Ich sehe der Entscheidung vornehmlich die Scheuklappen an, die der entscheidende Richter offenbar aufgesetzt hatte.
* Es ist offenbar zulässig im mündlichen Verfahren zu entscheiden wie auch nach Vorlage der Akten (letzteres sollte eh klar sein).
* Wenn aber eine mündliche Entscheidung grundsätzlich zulässig ist, dann stellt es eine Verweigerung rechtlichen Gehörs dar, wenn der Richter von vornherein die Entscheidung ohne Akte verweigert.
* Aufgrund dieser Argumentation ist GiV sogar tagsüber bei voller Gerichtsbesetzung dauerhaft anzunehmen.

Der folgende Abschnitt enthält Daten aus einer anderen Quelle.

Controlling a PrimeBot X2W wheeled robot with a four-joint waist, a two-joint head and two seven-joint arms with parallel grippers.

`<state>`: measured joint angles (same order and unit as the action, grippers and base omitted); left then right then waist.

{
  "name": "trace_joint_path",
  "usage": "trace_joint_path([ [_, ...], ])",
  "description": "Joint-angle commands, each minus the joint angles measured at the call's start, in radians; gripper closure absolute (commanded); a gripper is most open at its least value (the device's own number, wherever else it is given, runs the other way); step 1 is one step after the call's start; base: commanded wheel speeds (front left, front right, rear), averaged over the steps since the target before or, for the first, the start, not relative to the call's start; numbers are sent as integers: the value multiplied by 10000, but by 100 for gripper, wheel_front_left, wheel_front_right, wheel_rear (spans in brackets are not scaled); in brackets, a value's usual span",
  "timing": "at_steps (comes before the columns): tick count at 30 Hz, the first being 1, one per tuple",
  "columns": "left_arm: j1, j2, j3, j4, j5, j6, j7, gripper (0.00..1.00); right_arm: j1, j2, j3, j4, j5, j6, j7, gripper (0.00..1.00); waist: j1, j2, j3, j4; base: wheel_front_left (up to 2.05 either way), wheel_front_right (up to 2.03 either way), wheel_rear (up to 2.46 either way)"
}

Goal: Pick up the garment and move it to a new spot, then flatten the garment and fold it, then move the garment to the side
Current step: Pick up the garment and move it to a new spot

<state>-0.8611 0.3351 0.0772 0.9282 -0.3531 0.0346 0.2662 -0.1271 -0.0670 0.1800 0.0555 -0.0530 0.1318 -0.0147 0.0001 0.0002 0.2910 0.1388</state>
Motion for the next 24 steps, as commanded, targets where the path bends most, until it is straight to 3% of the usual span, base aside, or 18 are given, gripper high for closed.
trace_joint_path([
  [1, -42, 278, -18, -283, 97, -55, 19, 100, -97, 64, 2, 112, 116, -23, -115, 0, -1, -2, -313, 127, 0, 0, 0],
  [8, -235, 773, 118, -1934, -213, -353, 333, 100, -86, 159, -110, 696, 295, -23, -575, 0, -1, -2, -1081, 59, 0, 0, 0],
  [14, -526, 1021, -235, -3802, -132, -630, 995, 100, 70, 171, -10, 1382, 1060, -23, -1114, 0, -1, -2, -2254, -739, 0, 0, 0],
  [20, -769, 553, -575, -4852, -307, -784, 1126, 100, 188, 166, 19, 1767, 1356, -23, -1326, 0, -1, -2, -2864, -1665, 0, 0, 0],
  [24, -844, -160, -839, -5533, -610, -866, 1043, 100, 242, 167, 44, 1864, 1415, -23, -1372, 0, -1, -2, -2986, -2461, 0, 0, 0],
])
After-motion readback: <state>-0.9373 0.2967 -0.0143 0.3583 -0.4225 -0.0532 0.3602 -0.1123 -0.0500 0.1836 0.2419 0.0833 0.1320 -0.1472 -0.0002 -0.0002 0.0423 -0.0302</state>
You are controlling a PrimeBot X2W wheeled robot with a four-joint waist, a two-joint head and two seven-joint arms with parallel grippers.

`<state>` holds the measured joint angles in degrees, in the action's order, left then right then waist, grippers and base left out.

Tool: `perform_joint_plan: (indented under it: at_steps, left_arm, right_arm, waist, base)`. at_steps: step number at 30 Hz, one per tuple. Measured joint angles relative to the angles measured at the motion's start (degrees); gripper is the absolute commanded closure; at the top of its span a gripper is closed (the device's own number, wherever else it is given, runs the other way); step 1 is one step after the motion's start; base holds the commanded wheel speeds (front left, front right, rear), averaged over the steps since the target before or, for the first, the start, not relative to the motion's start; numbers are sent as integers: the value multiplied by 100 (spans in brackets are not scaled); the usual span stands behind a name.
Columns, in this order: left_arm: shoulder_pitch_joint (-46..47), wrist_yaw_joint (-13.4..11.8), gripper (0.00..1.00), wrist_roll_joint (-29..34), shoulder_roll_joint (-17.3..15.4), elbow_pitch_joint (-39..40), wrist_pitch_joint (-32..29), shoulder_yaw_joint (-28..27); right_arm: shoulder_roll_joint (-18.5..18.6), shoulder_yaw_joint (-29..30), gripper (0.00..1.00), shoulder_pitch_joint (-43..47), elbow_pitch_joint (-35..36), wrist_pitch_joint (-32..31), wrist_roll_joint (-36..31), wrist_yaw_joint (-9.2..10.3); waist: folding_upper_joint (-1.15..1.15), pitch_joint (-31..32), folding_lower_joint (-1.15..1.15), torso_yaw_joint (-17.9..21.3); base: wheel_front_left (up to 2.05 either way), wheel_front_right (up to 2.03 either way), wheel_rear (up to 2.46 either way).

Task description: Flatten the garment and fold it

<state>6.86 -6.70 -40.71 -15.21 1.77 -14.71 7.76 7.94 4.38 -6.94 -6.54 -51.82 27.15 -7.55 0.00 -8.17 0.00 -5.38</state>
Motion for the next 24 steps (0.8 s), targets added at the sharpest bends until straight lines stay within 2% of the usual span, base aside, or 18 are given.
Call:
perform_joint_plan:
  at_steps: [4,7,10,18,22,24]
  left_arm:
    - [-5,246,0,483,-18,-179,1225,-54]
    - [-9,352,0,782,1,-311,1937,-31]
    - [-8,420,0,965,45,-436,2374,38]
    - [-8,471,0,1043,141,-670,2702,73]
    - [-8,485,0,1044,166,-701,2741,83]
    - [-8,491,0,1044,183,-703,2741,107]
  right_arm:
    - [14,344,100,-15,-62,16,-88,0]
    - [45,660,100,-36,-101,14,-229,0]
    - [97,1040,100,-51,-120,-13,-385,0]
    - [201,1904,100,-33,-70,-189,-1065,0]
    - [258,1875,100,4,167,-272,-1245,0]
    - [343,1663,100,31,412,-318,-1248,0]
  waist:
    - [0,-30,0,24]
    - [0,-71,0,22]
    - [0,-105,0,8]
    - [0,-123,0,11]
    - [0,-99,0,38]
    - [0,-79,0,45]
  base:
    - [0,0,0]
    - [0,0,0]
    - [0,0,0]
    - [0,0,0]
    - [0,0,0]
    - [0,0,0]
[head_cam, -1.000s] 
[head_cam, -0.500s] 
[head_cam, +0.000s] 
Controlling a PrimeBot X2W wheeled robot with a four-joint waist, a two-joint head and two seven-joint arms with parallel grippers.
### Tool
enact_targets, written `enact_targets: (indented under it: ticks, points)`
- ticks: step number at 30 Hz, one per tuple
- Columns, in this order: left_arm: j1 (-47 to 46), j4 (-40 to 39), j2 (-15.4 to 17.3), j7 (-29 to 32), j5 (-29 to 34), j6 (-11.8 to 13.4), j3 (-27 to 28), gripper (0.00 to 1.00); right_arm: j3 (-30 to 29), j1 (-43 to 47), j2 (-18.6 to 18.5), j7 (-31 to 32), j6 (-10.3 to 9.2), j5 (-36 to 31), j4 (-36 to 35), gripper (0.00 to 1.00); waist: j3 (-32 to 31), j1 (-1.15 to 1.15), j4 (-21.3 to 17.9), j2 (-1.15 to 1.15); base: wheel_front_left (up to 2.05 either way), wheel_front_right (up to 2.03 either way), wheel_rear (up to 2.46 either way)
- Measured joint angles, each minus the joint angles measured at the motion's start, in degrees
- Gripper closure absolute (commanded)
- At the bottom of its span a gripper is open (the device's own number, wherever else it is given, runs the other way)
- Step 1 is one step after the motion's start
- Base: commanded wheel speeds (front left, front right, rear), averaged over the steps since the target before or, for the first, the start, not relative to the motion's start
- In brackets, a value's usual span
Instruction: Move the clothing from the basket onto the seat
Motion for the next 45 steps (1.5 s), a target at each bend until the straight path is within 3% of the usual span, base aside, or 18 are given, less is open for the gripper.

Das widerspricht schon der Systematik der Richtervorbehalte.
* Ein Richter der erreichbar ist, aber die Entscheidung verweigert obwohl er rechtlich zu einer Entscheidung in dieser Form legitimiert wäre, lehnt das Ersuchen ab. Eine Anordnung durch die Polizei oder StA unterläuft meiner Ansicht nach diese Entscheidung. Die richterliche Unabhängigkeit bewirkt zwar scheinbar, dass der Richter ein solches Ersuchen ablehnen darf, nicht aber, dass der Hoheitsträger dadurch begünstigt wird.
* Soweit die den Deutschen so heilige Dokumentation (warum ist die eigentlich im Strafprozess selber so unwichtig, dass kein Wortprotokoll geführt wird?) hier als „Schwachstelle“ angeführt wird, ist das kein valides Argument. Es ist dem Staat / Hoheitsträger bei dem heutigen technischen Standard unbenommen, dem jeweiligen Bereitschaftsdienst Anschlüsse mit automatischer Aufnahmefunktion zur Verfügung zu stellen. Diese Dokumentation wäre ohnehin umfassender als eine Akte, da zugleich gesichert wäre, welche Informationen tatsächlich bei dem Richter angekommen sind.